→ **EXERCISE DIRECTIONS**
From the line with "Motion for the" through the final line, transcribe the material below character for character; include no other lines.

——

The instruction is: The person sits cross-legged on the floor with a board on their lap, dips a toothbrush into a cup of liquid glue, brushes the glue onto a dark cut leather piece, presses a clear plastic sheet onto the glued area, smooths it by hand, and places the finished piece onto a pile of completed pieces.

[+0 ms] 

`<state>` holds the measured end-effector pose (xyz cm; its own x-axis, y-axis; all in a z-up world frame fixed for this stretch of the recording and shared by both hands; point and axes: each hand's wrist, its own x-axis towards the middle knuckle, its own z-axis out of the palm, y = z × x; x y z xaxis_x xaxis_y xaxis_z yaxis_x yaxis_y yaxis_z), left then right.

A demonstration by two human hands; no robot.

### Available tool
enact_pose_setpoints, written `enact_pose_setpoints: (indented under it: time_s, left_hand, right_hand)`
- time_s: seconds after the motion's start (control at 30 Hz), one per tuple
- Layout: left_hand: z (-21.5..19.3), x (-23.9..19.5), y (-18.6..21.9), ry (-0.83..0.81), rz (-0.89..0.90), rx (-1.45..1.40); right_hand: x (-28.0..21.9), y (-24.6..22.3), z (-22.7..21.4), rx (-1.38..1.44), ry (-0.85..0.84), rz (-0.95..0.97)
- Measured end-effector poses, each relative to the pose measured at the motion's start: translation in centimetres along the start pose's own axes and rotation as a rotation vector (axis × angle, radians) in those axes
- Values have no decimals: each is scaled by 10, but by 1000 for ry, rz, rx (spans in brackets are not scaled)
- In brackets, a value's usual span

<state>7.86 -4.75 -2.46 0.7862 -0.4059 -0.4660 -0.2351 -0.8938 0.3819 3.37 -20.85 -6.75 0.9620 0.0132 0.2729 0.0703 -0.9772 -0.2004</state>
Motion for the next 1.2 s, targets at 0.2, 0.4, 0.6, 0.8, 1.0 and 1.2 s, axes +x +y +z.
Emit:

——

→ **RESULT OF THIS EXERCISE**
Motion for the next 1.2 s, targets at 0.2, 0.4, 0.6, 0.8, 1.0 and 1.2 s, axes +x +y +z.
Emit:

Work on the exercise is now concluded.